Photo of New Zealand's most notorious killer, the Irishman Tom Long.

New Zealand’s most notorious killer was the Irishman Tom Long – and he got paid for doing it.

Tom Long was a 19th century celebrity, known the length and breadth of New Zealand and newspapers regularly reported his antics in detail. He was a habitual criminal but did not commit crimes of great moment – his specialities were drunkenness, disorderly behaviour and vagrancy. He was reportedly convicted on over 200 occasions but Tom Long was best known for a more sinister reason – he was a known killer, the Government’s hangman.

His career is hard to track. He claimed he started his killing in the Indian army but his first New Zealand execution can be dated to Picton in early 1877 when he hanged William Woodgate, previously found guilty of the murder of a child he had fathered on his niece Susan, then only 14.

Locals were disgusted by Long who, while adjusting the cap on Woodgate’s head, had said “Good bye old fellow, I wish you a pleasant journey. You’re only going a few days before us; perhaps I might follow you tomorrow, or the next day, myself.”

There was speculation as to the hangman’s identity. After the hanging he quietly left the rear of the gaol and raced to the port, where he boarded the Hinemoa for Wellington.

From there, Tom Long went to Hawke’s Bay, where he was imprisoned for drunkenness. In late 1879 he complained of police harassment. Charged for using obscene language, he said he had hanged a man in the South Island and it was always brought up against him, agitating him and making him use bad language. He said he was always being “run in” by some policeman, with a charge of obscene language added.

He was a suspect in January 1881 when John Pierce was killed in a fire at Napier’s Albion Hotel. Tom Long had been found drunk near the hotel, having previously said he would do something that would make the headlines. The coroner’s jury decided the fire was very suspicious but Tom Long was not charged.

In court in 1884 he complained the Hawke’s Bay Herald had referred to him as the “notorious Tom Long”, saying they had taken his character away, suggesting he should be called the “meritorious Tom Long”.

His most famous case was the hanging of Williamina “Minnie” Dean, who had been convicted of killing the baby Dorothy Carter and was suspected of having killed other young illegitimate children. Although there was widespread revulsion at Dean’s crimes there was also general disquiet at her execution.

During the 1890s Tom Long was a swagger, living in lower North Island where he became a well-known, if not well-liked, figure. At least twice, he came close to meeting the traditional fate of hangmen – being hanged.

He told a football team, travelling in a train from Taihape of his part in Minnie Dean’s tragedy. The footballers were upset and one of the players tried hanging him from the hat rack by using a rope he had been using as a belt. He was rescued by the conductor.
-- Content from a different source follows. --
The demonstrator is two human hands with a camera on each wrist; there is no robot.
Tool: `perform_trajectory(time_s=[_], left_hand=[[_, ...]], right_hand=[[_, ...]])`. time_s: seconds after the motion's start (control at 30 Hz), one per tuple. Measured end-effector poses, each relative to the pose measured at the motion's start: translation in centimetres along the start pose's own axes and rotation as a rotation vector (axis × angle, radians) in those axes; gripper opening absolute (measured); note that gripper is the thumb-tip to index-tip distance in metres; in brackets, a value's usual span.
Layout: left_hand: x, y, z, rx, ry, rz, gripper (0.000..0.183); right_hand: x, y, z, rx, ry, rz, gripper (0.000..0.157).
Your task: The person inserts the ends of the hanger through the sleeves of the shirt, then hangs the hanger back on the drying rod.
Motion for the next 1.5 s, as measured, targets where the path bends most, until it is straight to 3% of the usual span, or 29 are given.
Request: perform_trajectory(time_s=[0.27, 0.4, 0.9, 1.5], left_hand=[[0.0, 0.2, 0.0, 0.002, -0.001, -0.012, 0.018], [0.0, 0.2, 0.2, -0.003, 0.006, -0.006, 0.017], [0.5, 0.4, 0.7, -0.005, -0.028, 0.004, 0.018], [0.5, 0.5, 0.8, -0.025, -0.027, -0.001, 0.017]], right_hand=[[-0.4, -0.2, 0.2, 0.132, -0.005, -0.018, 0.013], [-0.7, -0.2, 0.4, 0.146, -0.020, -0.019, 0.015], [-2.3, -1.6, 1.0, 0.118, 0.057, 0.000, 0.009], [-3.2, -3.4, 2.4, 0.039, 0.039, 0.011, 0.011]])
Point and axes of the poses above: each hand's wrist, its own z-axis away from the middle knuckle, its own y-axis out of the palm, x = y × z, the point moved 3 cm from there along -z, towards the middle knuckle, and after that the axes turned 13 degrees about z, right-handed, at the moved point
Later, a remarkably similar event took place at the Tauherenikau Hotel just north of Featherston. After losing money at the races Long tried to auction Minnie Dean’s boots and hotel patrons had a noose around his neck when he was rescued by the publican.

Long’s last victim was James Ellis, also known as John McKenzie, who had killed Leonard Collinson at Te Awaiti Station. He was found guilty, and hanged in Wellington’s The Terrace gaol in 1905.

Tom Long, New Zealand’s Irish-born hangman, died in December 1908 while bush-felling at Kuangaroa near Wanganui. A tree fell on him and his death was ruled as accidental, but those who knew him and his reputation were sceptical, thinking the death was planned, the tree being deliberately felled. True or not, it would have been a dramatic death for the man who had been the country’s biggest killer, for many years New Zealand’s official executioner.